Every line in the data below that includes "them" belongs in the answer, copied as it stands.

(DATA SUPPLIED)

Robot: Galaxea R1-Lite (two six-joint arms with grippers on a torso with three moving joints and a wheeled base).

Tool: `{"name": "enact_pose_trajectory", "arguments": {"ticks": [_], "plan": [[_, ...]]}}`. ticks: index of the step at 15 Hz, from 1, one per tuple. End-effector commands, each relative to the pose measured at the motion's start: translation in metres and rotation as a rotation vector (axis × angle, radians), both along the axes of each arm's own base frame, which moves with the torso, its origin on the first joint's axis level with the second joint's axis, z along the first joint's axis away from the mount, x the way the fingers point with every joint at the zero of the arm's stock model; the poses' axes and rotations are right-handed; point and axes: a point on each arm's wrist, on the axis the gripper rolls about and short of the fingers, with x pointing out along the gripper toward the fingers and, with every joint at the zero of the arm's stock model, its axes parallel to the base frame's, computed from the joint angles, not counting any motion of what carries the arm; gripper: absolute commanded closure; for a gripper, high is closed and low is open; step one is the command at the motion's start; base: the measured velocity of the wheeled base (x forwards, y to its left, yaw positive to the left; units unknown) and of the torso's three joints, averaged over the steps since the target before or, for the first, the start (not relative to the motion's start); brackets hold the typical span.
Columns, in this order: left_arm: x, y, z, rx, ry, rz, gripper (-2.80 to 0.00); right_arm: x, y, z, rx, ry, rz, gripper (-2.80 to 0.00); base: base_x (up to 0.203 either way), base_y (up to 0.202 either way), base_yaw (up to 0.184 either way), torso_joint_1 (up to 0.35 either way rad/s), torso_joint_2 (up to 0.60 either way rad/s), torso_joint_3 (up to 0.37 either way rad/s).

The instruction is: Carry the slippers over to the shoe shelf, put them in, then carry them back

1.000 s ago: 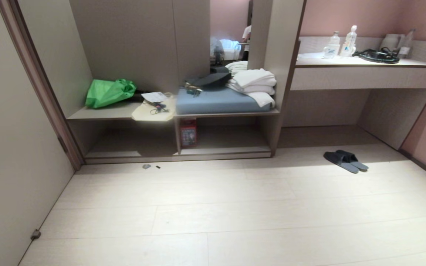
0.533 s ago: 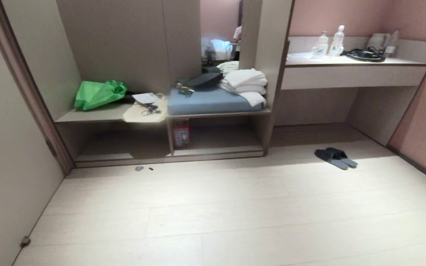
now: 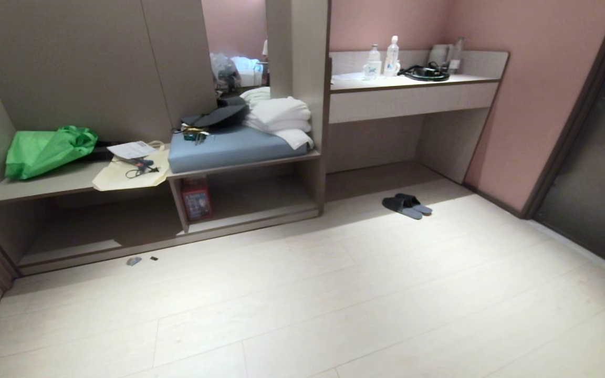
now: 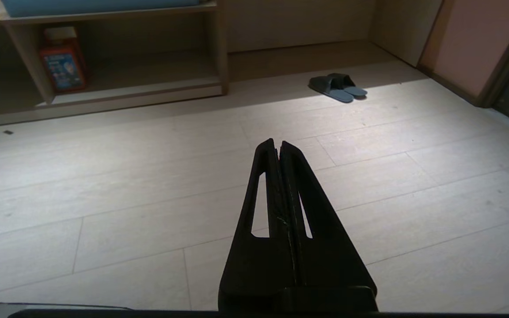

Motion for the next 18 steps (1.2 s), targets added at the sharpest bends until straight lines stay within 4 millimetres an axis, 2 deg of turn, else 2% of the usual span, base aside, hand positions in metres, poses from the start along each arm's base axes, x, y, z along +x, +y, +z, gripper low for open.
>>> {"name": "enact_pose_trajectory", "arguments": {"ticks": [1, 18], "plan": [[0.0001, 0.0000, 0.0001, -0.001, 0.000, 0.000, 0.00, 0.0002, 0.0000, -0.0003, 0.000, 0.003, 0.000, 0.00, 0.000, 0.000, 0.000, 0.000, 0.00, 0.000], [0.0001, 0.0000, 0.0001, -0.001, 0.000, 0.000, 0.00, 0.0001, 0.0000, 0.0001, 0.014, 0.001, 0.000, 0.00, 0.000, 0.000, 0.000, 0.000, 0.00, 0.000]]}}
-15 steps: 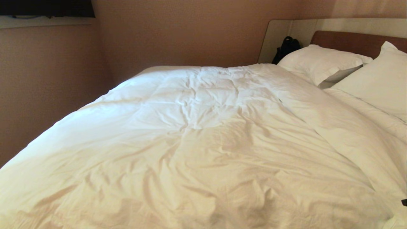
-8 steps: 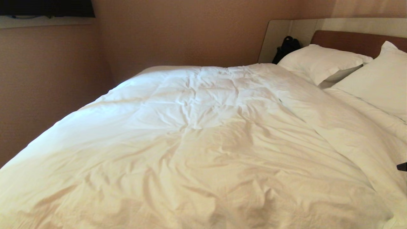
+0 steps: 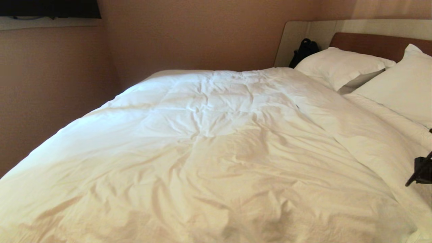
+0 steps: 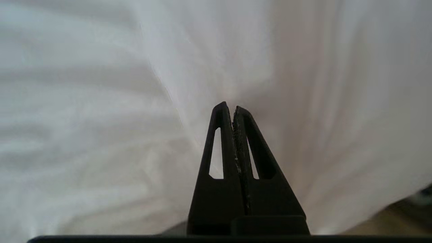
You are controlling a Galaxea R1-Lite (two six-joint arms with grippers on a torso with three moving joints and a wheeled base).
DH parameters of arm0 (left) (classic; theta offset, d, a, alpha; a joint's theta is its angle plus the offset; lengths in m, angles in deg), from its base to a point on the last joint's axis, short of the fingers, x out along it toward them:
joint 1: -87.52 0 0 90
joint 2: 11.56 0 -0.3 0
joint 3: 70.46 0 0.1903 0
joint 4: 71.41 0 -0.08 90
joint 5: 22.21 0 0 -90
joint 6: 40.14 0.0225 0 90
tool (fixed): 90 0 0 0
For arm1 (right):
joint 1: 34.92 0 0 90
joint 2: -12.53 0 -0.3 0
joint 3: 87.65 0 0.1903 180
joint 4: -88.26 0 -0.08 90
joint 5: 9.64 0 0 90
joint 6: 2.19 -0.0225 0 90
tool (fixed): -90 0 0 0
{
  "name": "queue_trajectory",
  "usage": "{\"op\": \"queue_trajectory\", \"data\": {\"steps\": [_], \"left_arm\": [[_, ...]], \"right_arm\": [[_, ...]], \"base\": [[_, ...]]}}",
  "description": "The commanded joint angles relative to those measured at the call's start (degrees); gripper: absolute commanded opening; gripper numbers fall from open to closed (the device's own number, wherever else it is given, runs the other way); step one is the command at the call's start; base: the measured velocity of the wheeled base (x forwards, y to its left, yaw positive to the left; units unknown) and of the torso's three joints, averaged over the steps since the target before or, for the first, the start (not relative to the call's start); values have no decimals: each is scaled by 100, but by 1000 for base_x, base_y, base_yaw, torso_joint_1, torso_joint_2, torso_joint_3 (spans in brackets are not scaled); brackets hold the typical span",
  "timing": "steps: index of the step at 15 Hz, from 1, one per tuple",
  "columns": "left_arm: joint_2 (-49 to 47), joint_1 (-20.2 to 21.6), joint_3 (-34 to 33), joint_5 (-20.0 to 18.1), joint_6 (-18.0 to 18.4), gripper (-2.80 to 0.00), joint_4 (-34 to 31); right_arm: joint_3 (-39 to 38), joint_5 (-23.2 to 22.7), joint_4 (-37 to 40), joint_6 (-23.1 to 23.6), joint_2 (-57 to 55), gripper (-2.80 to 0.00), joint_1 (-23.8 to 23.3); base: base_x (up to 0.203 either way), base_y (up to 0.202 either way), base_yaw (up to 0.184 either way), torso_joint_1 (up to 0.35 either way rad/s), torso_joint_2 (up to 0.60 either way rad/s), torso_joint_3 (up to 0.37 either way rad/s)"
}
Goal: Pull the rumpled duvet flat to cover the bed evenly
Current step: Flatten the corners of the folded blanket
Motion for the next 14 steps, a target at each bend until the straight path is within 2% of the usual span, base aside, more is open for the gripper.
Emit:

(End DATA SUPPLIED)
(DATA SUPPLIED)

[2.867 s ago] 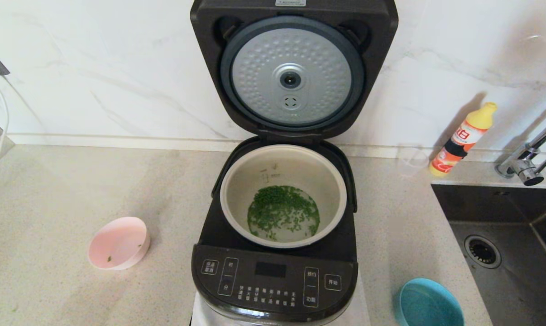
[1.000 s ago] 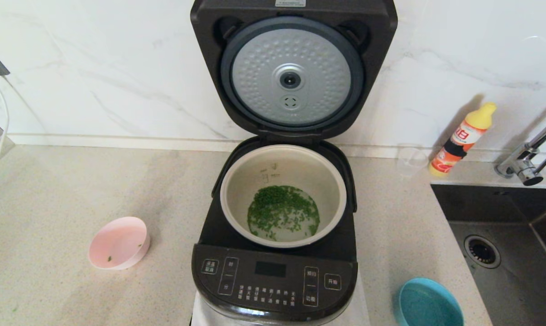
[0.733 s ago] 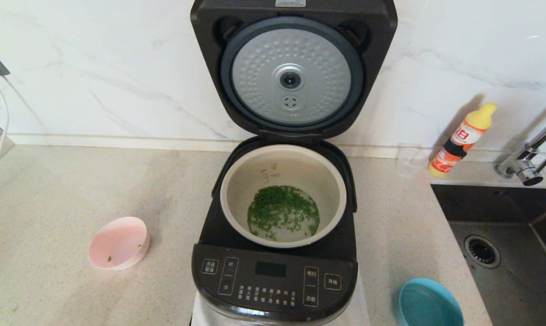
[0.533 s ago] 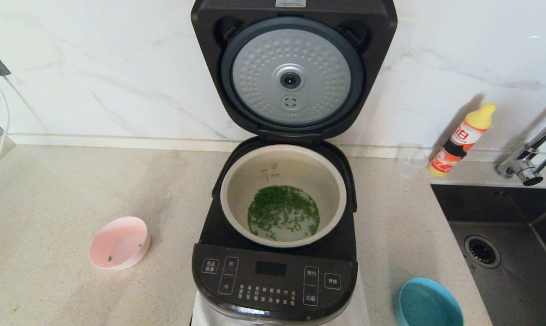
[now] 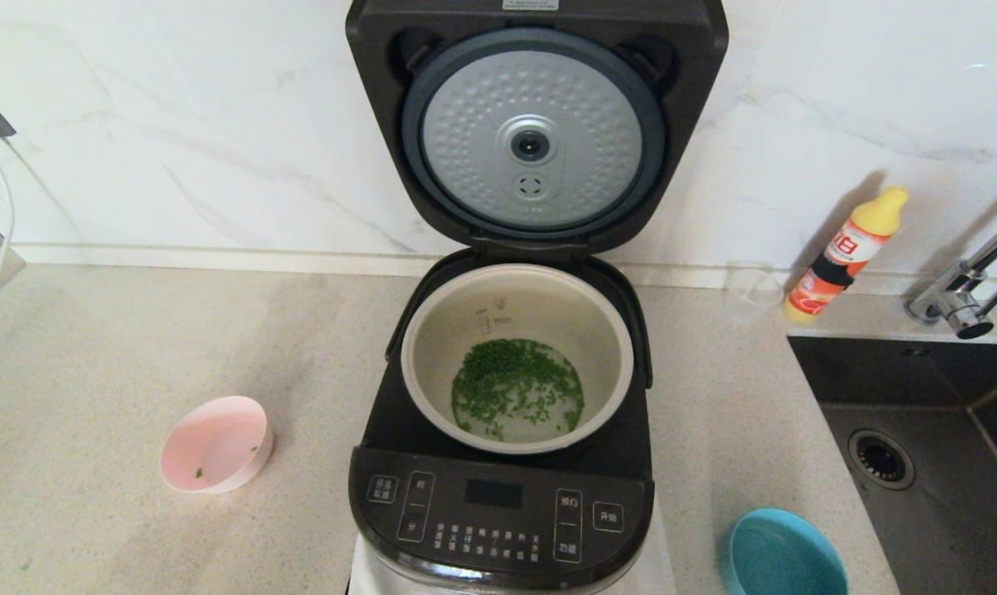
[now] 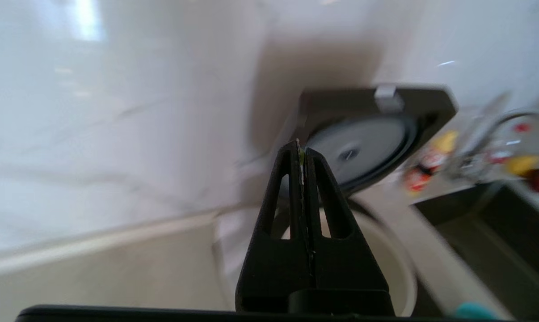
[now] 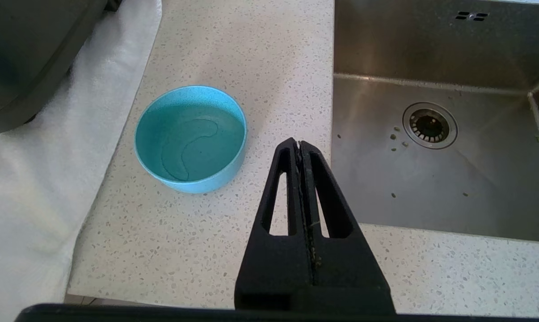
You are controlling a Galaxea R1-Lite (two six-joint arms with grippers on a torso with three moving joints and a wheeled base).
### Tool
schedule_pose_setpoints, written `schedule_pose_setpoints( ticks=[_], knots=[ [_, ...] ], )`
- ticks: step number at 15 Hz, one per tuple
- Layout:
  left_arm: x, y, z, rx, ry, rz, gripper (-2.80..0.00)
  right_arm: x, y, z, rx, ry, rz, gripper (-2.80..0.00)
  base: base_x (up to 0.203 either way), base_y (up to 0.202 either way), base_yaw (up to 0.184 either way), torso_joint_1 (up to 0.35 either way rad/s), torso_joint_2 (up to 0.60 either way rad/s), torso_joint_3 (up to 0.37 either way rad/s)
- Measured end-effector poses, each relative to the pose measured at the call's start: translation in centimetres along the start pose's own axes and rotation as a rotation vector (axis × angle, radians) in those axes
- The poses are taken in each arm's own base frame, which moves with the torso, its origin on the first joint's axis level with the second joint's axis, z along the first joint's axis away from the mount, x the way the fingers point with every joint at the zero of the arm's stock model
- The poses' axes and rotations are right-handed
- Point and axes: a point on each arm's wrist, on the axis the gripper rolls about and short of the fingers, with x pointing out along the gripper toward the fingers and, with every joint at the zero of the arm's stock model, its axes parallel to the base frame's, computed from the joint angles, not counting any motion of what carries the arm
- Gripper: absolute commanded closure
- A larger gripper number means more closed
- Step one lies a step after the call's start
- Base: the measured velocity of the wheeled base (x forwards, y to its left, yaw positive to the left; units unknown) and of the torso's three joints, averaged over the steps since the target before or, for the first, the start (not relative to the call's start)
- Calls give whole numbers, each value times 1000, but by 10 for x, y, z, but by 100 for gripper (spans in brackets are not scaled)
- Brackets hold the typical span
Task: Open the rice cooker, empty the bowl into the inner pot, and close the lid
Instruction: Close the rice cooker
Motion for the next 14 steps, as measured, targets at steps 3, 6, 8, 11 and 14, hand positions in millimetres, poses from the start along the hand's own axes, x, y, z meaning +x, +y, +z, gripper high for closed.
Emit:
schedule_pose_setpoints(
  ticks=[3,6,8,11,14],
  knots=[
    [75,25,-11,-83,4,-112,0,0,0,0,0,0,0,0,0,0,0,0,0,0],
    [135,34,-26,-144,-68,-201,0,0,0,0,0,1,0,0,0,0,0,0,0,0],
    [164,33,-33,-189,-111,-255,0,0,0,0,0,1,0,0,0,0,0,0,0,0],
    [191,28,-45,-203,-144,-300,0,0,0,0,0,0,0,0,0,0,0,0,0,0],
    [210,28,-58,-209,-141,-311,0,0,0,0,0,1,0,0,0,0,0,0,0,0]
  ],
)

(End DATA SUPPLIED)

◆ ANSWER SPACE:
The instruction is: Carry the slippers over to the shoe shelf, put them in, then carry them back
DH parameters of arm0 (left) (classic; theta offset, d, a, alpha; a joint's theta is its angle plus the offset; lengths in m, angles in deg), from its base to a point on the last joint's axis, short of the fingers, x out along it toward them:

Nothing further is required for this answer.